Claudia volvió a cruzar corriendo la habitación y agarró la mano del Guardián.
—¡Padre, apartaos! ¡Rápido!
El Guardián miraba embobado la puerta rota, los brazos que se colaban por el agujero, como si fuera a detenerlos únicamente con su autoridad.
—Soy el Guardián, Claudia. Estoy al mando.
—¡NO!
Tiró de él hacia atrás y lo apartó justo en el momento en que la puerta se desplomaba.
Vieron una masa de Presos, los primeros eran aplastados y pisoteados por los que iban detrás. Aporreaban con los puños y sacudían cadenas. Sus armas eran esposas y barras de hierro. Aullaban con los gemidos de los millones de desesperados de Incarceron, los descendientes olvidados de los primeros Presos, la Escoria y los Cívicos y los Ardenti y las Urracas, y todos los miles de bandas y tribus, de pueblos del Ala y de descastados.
Mientras irrumpían en el salón, Claudia se dio la vuelta y echó a correr, con su padre pisándole los talones. Ambos huyeron por el sucio campo de batalla nevado en que se había convertido el suelo, y para burlarse, la Cárcel los confundió mediante unos intensos focos que cruzaban y recruzaban la estancia desde su techo invisible.
—Aquí está.
Keiro sacó el receptor del bolsillo de Medlicote y se lo lanzó a Finn, quien dejó libre al hombre y abrió la tapa del artilugio.
—¿Cómo funciona?
Medlicote se acurrucó en el suelo, medio asfixiado.
—Tocad el dial. Luego hablad.
Finn miró a Jared. Entonces hundió el dedo pulgar en el pequeño disco que había en un lateral.
—Guardián —dijo—. ¿Me oís?
Rix se puso de pie.
Attia agarró un trozo de madera rota a modo de arma y la sopesó. Pero sabía que, ante la rabia infinita de esa muchedumbre, nada sería lo bastante fuerte.

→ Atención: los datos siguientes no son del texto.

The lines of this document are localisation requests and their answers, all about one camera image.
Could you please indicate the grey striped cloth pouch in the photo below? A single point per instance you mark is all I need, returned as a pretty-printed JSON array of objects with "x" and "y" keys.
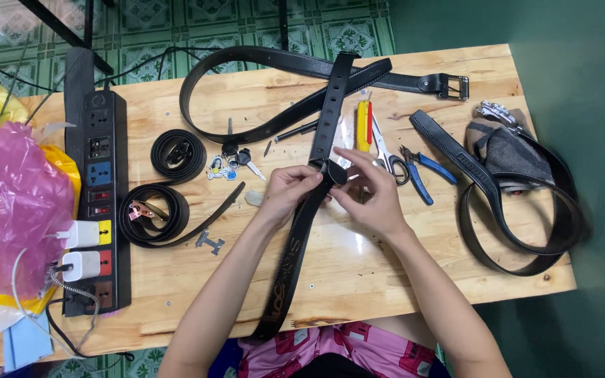
[{"x": 507, "y": 152}]

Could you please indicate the black belt with printed lettering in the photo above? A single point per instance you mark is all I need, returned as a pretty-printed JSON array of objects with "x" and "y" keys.
[{"x": 294, "y": 246}]

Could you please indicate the small coiled black belt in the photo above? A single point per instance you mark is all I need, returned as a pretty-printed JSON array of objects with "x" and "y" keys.
[{"x": 163, "y": 157}]

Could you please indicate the small black punch bit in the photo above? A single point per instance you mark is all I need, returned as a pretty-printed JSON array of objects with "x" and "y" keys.
[{"x": 267, "y": 148}]

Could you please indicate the black awl tool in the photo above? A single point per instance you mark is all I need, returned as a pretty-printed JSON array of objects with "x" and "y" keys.
[{"x": 294, "y": 131}]

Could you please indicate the ornate silver belt buckle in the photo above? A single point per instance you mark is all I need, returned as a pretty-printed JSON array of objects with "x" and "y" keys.
[{"x": 497, "y": 113}]

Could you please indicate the white charger plug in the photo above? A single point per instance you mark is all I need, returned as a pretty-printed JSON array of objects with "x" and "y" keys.
[
  {"x": 82, "y": 234},
  {"x": 82, "y": 266}
]

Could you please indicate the coiled black belt rose buckle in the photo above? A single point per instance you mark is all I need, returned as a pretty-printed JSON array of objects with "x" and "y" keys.
[{"x": 176, "y": 231}]

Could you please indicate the long black belt silver buckle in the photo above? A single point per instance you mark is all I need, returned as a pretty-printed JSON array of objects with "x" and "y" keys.
[{"x": 260, "y": 131}]

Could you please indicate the person's left hand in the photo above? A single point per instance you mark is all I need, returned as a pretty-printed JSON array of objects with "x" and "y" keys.
[{"x": 286, "y": 194}]

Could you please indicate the small grey stone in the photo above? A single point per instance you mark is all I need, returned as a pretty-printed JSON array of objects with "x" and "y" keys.
[{"x": 253, "y": 198}]

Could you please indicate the person's pink patterned shorts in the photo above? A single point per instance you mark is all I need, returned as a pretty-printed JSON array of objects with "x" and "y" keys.
[{"x": 334, "y": 351}]

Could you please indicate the black metal furniture frame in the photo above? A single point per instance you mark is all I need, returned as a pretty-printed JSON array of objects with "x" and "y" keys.
[{"x": 66, "y": 34}]

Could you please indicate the black textured belt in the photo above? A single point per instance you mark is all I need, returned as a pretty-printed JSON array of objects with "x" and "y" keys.
[{"x": 481, "y": 178}]

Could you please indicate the grey metal buckle plate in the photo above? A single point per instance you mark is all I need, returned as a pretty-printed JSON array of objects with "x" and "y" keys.
[{"x": 209, "y": 242}]

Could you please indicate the clear plastic sleeve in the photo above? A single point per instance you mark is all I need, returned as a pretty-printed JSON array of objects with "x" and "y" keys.
[{"x": 342, "y": 136}]

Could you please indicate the yellow utility knife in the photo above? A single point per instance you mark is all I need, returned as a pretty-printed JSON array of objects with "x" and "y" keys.
[{"x": 363, "y": 126}]

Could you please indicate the person's right hand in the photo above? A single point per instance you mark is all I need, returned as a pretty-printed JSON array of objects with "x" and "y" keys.
[{"x": 378, "y": 204}]

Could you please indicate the black power strip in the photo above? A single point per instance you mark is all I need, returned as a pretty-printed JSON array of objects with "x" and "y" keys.
[{"x": 100, "y": 157}]

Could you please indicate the pink plastic bag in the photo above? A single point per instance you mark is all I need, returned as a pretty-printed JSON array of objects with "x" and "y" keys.
[{"x": 13, "y": 210}]

En mitad de los escalones, el Guardián se dio la vuelta.
Un leve pitido sonó dentro de su casaca; alargó la mano para coger el disco pero, en cuanto lo sacó del bolsillo, Claudia se lo arrebató, con los ojos como platos al contemplar cómo se colaban los Presos en manada, una masa atropellada, pestilente y exaltada.
Una voz dijo:
—¿Me oís?
—¿Finn?
—¡Claudia! —El alivio quedó patente en su voz—. ¿Qué ocurre?

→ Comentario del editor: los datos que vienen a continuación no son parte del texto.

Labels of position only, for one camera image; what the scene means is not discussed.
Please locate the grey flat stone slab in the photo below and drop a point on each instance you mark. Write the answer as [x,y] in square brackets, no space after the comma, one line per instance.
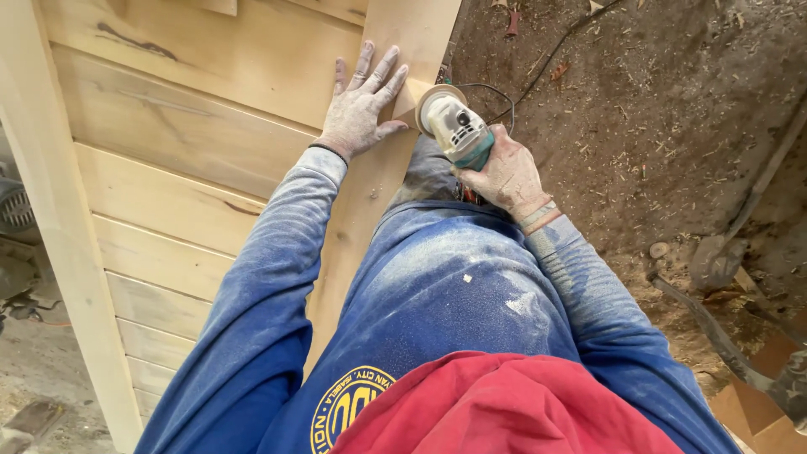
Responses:
[31,422]

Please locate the pale wooden panelled door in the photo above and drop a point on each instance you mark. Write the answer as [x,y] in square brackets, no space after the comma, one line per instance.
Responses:
[189,176]

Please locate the brown cardboard pieces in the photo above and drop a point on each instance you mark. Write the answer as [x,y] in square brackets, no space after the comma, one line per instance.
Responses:
[763,397]

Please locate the black wrist band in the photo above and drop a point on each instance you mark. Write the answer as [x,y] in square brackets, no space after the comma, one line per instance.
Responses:
[328,151]

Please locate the person's right fingers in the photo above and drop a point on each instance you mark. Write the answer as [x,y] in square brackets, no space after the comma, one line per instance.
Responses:
[470,176]

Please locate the person's left hand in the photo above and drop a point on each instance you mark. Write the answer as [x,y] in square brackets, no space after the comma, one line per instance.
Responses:
[353,116]

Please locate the dark curved metal bar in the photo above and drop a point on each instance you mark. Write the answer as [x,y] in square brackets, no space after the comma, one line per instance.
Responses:
[712,334]

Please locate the grey electric motor machine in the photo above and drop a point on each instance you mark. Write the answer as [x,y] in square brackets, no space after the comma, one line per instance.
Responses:
[19,252]

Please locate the person's right hand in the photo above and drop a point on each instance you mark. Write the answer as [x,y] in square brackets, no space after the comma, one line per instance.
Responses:
[507,176]

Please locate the grey dusty trousers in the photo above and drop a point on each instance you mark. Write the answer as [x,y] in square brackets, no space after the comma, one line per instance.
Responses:
[425,173]

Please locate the grey wrist band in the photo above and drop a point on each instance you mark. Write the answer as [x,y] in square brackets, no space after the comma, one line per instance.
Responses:
[536,214]

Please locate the blue dusty sweatshirt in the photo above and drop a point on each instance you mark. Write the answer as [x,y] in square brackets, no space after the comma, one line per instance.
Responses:
[403,315]

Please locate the white and teal angle grinder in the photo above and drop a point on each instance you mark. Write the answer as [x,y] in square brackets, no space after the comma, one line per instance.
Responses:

—Estamos en apuros. Hay un motín. Vamos a quemar la estatua, Finn, o por lo menos, vamos a intentarlo. —Por el rabillo del ojo, la muchacha vio el resplandor de la llama en la mano de Rix—. Así Incarceron no tendrá modo de salir.
—¿Han destruido el Guante? —susurró el Guardián.
Un murmullo. Una nebulosa de energía estática. Y entonces, al oído, la voz de Jared.
—¿Claudia?
Únicamente sintió un aguijonazo de alegría.
—Claudia, soy yo. Escúchame, por favor. Quiero que me prometas una cosa.
—Maestro…
—Quiero que me prometas que no quemaréis la estatua, Claudia.
Claudia parpadeó. Attia la miraba fijamente.
—Pero… tenemos que hacerlo. Incarceron…
—Sé lo que piensas. Pero estoy empezando a comprender qué pasa aquí. He hablado con Sáfico. Prométemelo, Claudia. Dime que confías en mí.
Se dio la vuelta. Vio que la muchedumbre alcanzaba el primero de los cinco peldaños y la avanzadilla empezaba a subir por el segundo.
—Confío en vos, Jared —susurró—. Siempre lo he hecho. Os quiero, Maestro.
El sonido se elevó hasta convertirse en un chillido que obligó a Jared a apartarse; el disco se cayó y rodó por el suelo.
Keiro se abalanzó sobre él y gritó:
—¡Claudia!
Pero la única respuesta fue un siseo y un crepitar que podría haber sido el ruido de una multitud o el caos de la energía estática interestelar.
Finn se dirigió a Jared.
—¿Estáis loco? ¡Claudia tiene razón! Sin su cuerpo…
—Lo sé. —Jared estaba pálido. Se inclinó contra el hogaril, con el Guante bien apretado entre los dedos—. Y te pregunto lo que le he preguntado a ella. Tengo un plan, Finn. Puede que sea una locura, puede que sea imposible. Pero podría salvarnos a todos.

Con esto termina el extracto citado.